Exercise data >>
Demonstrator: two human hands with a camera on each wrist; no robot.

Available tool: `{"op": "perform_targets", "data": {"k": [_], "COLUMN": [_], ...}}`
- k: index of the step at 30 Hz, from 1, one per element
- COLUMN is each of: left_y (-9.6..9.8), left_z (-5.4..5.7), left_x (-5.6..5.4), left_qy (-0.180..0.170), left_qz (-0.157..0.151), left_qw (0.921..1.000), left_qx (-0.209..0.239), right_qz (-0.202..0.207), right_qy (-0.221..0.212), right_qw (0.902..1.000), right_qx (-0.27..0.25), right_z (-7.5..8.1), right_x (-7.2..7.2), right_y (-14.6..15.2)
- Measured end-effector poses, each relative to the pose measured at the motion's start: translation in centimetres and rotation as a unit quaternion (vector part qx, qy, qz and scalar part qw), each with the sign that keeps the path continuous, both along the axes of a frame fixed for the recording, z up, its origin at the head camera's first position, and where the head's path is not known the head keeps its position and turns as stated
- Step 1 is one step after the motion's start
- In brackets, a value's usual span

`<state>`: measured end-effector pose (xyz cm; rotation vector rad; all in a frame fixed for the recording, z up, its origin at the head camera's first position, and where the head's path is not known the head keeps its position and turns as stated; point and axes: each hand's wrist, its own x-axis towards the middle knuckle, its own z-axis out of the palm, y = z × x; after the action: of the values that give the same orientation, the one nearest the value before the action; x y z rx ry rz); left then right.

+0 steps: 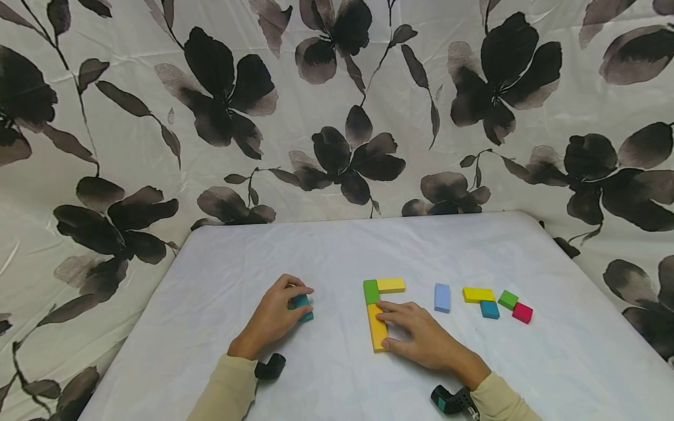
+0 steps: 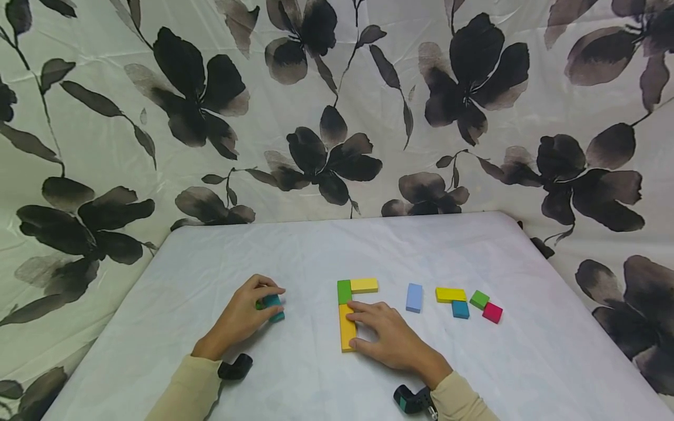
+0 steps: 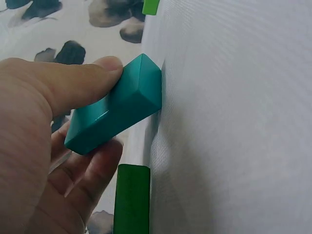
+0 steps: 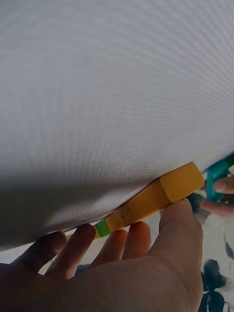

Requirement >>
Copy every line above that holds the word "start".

Finished exercise >>
- Measured end-effector poses, each relative to the pose measured at the motion's start: translation in centimetres and rotation as a unit quaternion (vector part qx, qy, qz and scalar part qw), each with the sign that keeps the path continuous, both along the axes of a frame fixed for the recording, z up, its origin at the head camera's first position, and where the head's path is not known the head keeps its position and turns as stated
- Step 1 is one step after the motion's start

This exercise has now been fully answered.